Among the entries below, only the lines starting at the one with "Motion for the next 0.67" and ending at the one with "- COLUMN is", both included, are to be printed exactly.

Extracted records section start

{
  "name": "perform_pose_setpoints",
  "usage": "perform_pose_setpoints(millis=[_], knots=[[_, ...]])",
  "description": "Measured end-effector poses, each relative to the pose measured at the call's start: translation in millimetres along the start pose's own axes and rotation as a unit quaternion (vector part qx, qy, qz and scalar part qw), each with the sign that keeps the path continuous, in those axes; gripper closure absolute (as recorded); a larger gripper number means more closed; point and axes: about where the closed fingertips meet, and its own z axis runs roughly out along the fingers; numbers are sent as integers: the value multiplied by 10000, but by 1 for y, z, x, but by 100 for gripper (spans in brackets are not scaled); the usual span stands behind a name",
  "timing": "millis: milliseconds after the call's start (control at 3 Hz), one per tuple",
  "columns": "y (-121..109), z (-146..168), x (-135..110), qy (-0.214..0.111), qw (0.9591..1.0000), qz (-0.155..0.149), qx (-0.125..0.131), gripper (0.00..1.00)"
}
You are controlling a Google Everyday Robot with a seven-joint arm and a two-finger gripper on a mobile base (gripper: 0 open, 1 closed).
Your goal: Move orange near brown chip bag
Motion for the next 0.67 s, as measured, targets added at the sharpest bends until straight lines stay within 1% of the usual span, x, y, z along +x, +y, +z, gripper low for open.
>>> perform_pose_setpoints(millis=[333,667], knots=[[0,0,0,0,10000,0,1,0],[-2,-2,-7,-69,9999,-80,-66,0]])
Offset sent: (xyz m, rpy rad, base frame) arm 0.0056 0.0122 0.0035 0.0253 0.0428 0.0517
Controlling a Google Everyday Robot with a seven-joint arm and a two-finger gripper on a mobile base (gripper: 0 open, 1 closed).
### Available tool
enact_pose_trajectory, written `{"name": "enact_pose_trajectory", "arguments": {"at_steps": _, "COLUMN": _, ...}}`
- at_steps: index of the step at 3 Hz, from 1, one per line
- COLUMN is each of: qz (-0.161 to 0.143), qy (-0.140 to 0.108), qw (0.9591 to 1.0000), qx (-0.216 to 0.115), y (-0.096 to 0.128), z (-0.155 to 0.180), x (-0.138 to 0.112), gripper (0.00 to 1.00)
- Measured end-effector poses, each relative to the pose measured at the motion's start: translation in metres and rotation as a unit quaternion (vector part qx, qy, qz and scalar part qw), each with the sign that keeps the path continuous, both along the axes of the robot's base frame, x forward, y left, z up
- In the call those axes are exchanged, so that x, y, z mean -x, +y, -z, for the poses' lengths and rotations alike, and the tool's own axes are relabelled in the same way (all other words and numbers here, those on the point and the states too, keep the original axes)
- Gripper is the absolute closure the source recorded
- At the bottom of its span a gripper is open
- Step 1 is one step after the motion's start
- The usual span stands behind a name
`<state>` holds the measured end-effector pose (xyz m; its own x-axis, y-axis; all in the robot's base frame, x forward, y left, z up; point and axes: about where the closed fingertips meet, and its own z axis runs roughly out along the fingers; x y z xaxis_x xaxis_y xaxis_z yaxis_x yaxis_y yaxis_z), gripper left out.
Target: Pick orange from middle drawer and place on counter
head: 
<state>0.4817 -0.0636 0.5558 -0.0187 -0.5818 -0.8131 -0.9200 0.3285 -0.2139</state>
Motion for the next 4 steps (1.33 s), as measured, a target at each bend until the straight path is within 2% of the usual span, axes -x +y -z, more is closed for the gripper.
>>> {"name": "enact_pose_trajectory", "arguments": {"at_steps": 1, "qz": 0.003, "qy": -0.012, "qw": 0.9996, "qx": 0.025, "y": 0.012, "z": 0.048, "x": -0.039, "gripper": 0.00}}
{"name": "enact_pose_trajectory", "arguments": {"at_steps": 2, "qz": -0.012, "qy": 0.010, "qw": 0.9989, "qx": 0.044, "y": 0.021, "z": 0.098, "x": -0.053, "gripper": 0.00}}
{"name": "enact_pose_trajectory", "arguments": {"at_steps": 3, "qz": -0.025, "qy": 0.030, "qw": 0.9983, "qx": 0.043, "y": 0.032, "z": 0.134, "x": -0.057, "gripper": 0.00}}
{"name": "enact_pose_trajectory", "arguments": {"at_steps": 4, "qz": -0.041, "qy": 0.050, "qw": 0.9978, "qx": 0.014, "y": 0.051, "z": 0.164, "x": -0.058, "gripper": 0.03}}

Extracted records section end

--- Output for this exercise ---
Motion for the next 0.67 s, as measured, targets added at the sharpest bends until straight lines stay within 1% of the usual span, x, y, z along +x, +y, +z, gripper low for open.
>>> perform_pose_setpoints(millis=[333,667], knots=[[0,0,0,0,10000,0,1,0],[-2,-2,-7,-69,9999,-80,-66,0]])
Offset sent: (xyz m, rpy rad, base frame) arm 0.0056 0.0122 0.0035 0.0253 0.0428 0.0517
Controlling a Google Everyday Robot with a seven-joint arm and a two-finger gripper on a mobile base (gripper: 0 open, 1 closed).
### Available tool
enact_pose_trajectory, written `{"name": "enact_pose_trajectory", "arguments": {"at_steps": _, "COLUMN": _, ...}}`
- at_steps: index of the step at 3 Hz, from 1, one per line
- COLUMN is each of: qz (-0.161 to 0.143), qy (-0.140 to 0.108), qw (0.9591 to 1.0000), qx (-0.216 to 0.115), y (-0.096 to 0.128), z (-0.155 to 0.180), x (-0.138 to 0.112), gripper (0.00 to 1.00)

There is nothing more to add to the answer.